Ein tolles Timing: vor zwei Wochen bekam die südkoreanische Komponistin Unsuk Chin in München den internationalen Ernst von Siemens Musikpreis 2024 überreicht, gestern wurde ihre Oper in acht Szenen Alice in Wonderland (2004-07) zum ersten Mal in den Niederlanden gespielt. Die konzertante Aufführung mit dem Chor und Orchester des niederländischen Rundfunks unter Markus Stenz fand in Anwesenheit der Komponistin statt. Das Publikum (darunter meine 13-jährige Tochter, die mich zum ersten Mal in ein Konzert begleitete) war einhellig begeistert!

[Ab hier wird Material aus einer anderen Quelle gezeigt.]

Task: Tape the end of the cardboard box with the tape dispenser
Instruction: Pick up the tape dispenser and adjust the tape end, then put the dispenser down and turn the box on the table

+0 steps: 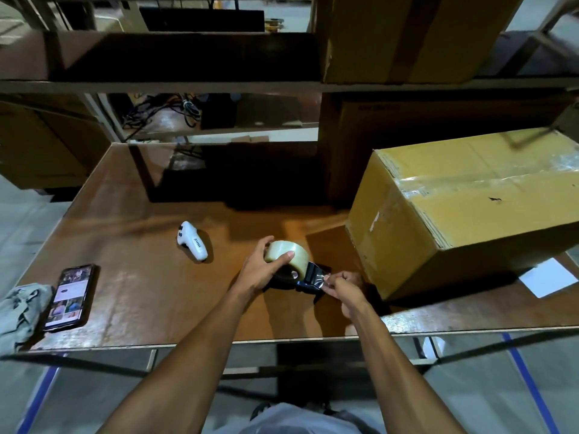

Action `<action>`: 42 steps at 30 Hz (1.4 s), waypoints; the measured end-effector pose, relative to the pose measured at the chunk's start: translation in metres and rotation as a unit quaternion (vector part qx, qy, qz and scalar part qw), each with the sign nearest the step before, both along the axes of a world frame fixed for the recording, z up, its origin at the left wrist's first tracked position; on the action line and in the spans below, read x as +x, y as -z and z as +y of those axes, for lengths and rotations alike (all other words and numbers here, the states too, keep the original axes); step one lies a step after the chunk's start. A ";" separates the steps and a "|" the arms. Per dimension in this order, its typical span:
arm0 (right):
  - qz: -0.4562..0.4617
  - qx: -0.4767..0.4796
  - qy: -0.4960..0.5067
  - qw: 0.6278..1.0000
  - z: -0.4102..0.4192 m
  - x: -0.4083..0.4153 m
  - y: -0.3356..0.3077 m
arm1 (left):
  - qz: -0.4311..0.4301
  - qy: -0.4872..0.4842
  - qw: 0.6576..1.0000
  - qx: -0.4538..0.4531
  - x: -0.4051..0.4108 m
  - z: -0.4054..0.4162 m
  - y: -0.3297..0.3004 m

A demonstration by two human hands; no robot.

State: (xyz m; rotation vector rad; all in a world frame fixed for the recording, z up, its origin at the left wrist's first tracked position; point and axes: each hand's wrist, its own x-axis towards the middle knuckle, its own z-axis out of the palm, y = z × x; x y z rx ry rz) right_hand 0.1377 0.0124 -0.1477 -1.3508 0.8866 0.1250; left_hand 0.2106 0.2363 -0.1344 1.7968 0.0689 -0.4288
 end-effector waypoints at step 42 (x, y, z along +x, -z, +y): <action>-0.110 0.087 0.111 0.984 -0.012 -0.053 -0.002 | -0.074 -0.097 0.992 0.032 -0.030 -0.006 -0.021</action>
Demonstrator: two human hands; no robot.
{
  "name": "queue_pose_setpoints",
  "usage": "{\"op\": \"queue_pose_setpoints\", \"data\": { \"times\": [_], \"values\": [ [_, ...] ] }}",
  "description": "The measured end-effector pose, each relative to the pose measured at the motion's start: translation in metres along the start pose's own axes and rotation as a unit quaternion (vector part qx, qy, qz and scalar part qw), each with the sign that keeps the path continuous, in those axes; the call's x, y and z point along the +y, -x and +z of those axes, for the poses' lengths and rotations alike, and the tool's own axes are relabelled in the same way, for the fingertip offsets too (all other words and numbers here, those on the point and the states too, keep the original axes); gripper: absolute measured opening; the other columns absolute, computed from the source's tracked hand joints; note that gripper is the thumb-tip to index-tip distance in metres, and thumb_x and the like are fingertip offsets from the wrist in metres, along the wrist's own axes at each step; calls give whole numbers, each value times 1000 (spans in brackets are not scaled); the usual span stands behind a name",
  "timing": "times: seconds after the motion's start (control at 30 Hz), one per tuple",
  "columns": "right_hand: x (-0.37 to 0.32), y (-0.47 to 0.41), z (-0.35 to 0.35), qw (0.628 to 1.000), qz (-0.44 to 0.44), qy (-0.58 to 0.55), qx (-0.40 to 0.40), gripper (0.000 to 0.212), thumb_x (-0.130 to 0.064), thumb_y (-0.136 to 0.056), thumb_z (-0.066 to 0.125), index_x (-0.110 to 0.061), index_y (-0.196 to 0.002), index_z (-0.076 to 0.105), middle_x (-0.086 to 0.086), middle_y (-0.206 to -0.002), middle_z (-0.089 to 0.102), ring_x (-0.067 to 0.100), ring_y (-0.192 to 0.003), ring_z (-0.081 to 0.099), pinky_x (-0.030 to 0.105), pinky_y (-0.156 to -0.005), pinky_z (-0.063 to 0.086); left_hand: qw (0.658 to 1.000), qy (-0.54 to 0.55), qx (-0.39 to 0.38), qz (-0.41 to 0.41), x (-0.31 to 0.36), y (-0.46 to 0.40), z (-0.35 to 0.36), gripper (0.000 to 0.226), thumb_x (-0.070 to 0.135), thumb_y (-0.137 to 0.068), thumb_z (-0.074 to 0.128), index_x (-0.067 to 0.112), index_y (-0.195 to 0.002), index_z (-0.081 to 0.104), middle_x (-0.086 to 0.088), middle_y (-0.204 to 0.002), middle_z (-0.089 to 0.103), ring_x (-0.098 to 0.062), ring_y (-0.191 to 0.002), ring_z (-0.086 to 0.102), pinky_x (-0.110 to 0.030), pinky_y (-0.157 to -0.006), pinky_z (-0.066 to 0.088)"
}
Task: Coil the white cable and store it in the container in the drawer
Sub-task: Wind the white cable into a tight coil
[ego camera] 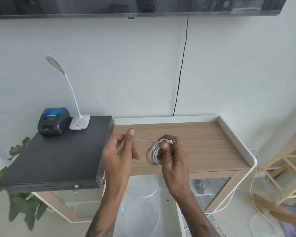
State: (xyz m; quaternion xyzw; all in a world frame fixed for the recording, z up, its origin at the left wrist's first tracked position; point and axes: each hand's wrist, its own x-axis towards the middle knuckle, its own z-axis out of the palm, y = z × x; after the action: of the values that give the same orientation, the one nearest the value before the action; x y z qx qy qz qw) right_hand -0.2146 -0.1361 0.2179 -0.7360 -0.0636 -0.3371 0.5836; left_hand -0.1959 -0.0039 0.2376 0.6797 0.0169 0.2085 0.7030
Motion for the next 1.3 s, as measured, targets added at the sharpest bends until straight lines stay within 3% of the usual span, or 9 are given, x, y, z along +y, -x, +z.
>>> {"op": "queue_pose_setpoints", "data": {
  "times": [0.13, 0.27, 0.43, 0.6, 0.7, 0.9, 1.0, 1.1, 1.3],
  "values": [
    [3, -4, -4, 1000, -12, 6, 9, 17, -10, -100, 47, -5, -93, 61, -6, -72, 56, 1, -57, 48, 9, -58, 39, 995, -57, -78, -27, -2, 3, -4, 29, 47, -88, 67, 20, -78, 68, 4, -63, 64, -13, -51, 56, -31, -56, 47],
    [8, -1, -4, 999, -37, 30, 5, 16, -12, -101, 47, -7, -98, 61, 0, -77, 60, 14, -63, 52, 18, -60, 41, 978, -73, -189, -44, 0, 7, -8, 26, 43, -87, 65, 20, -83, 75, 6, -66, 69, -6, -50, 56, -16, -53, 46],
    [10, 5, 1, 997, -63, 41, -23, 19, -31, -104, 38, -23, -102, 55, 4, -87, 62, 26, -76, 58, 35, -65, 48, 989, -78, -118, -46, -4, 15, 7, 9, 27, -90, 69, 22, -86, 75, 11, -69, 72, -5, -56, 61, -19, -58, 49],
    [15, 8, -1, 995, -52, 78, -22, 16, -20, -102, 41, -21, -101, 57, 6, -84, 59, 18, -75, 53, 22, -67, 42, 989, -122, -79, -37, -4, 13, 5, 13, 37, -83, 75, 24, -82, 76, 18, -65, 69, 0, -60, 59, -15, -63, 47],
    [21, 5, -2, 994, -32, 104, -8, 17, -10, -101, 46, -10, -100, 62, 8, -82, 58, 17, -73, 50, 20, -66, 38, 985, -68, -116, -111, -1, 16, -1, 17, 32, -88, 72, 17, -80, 77, 11, -54, 58, -5, -52, 50, -15, -52, 44],
    [26, 4, -3, 990, -43, 130, -19, 13, -20, -97, 44, -23, -105, 54, 8, -84, 56, 9, -73, 46, 3, -66, 34, 922, 152, -174, -312, 12, 26, -4, 19, 4, -85, 71, 3, -103, 75, -13, -92, 79, -23, -75, 76, -25, -63, 60],
    [28, 4, -4, 993, -52, 96, -36, 22, -41, -100, 47, -22, -104, 57, 7, -87, 59, 14, -77, 52, 13, -66, 42, 920, 159, -178, -310, 11, 32, 1, 38, 10, -71, 80, 5, -108, 73, -16, -101, 78, -25, -90, 77, -33, -74, 63],
    [30, 5, -6, 993, -54, 99, -36, 15, -22, -103, 49, -15, -102, 62, 3, -87, 59, 16, -75, 53, 25, -64, 47, 934, 102, -177, -294, 5, 31, 0, 36, 14, -68, 84, 10, -104, 77, -14, -100, 79, -25, -92, 76, -34, -78, 62],
    [21, 4, -7, 995, -46, 70, -61, 16, -9, -99, 53, -11, -97, 69, -16, -89, 59, 17, -79, 57, 19, -73, 46, 951, 102, -151, -250, -9, 37, 6, 29, 19, -68, 86, 10, -95, 79, -16, -95, 78, -25, -85, 75, -30, -75, 61]
  ]
}}
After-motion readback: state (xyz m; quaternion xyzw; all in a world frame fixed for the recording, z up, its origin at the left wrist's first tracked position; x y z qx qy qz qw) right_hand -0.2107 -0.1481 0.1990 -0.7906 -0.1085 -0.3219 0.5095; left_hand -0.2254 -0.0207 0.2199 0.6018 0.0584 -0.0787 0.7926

Librettist David Henry Hwang, der auch Librettos für Phillip Glass schrieb, folgt weitestgehend der Handlung des berühmten Kinderbuchs von Lewis Carroll und veränderte nur den Schluss in eine Traumszene, in der Alice Blumen sät, die sich in ein strahlendes Licht verwandeln. Chin sagt dazu: „Meine Musik ist das Abbild meiner Träume. Die Visionen von immensem Licht und von unwahrscheinlicher Farbenpracht, die ich in allen meinen Träumen erblicke, versuche ich in meiner Musik darzustellen als ein Spiel von Licht und Farben, die durch den Raum fließen und gleichzeitig eine plastische Klangskulptur bilden, deren Schönheit sehr abstrakt und auch distanziert ist, aber gerade dadurch unmittelbar die Gefühle anspricht und Freude und Wärme vermittelt.“
Die zweistündige Oper beginnt mit einer anderen Traumszene, in der das groß besetzte Orchester es Gloria Rehm in der Titelpartie kurzzeitig schwierig machte, sich mit ihrer wunderschön wendbaren Stimme durchzusetzen. Aber diese Unausgewogenheit dauert nur kurz und macht schnell Raum für eine stimmliche und schauspielerische Glanzleistung. Rehm prägt diese konzertante Opernaufführung und ist fast durchgehend auf der Bühne des Amsterdamer Concertgebouws, während die acht weiteren Gesangssolisten je nach Rolle von links oder rechts auf- und abgehen. Da in den Übertiteln auch ein Teil der Regieanweisungen mitzulesen sind und die Solisten ihre Kostüme minimalistisch an ihre Rollenwechsel anpassen, ist die Handlung der Oper auch ohne Kenntnis der Literaturvorlage bestens zu folgen.
Vor allem aber der schauspielerische Elan aller Sänger machte diesen Opernnachmittag zu einem ungewohnt fabelhaften Erlebnis. Mit einem ausgezeichneten fast wagemutigem Gefühl für den richtigen Zeitpunkt stürmte der exzellent aufgelegte Countertenor Scott Hendricks mit seiner ersten Textzeile „Ich bin zu spät!“ auf die Bühne. Als eine Art Zeremonienmeister in einem altmodisch geschnittenen Frack brachte er mit seiner kräftig tragenden Stimme die Handlung immer wieder in Fahrt. Tenor James Kryshak war mit seinen fünf Rollen wohl der wandlungsfähigste Solist, der nicht nur über viel Humor verfügte, sondern auch im virtuosen Schnellsprechen alle Rekorde brach.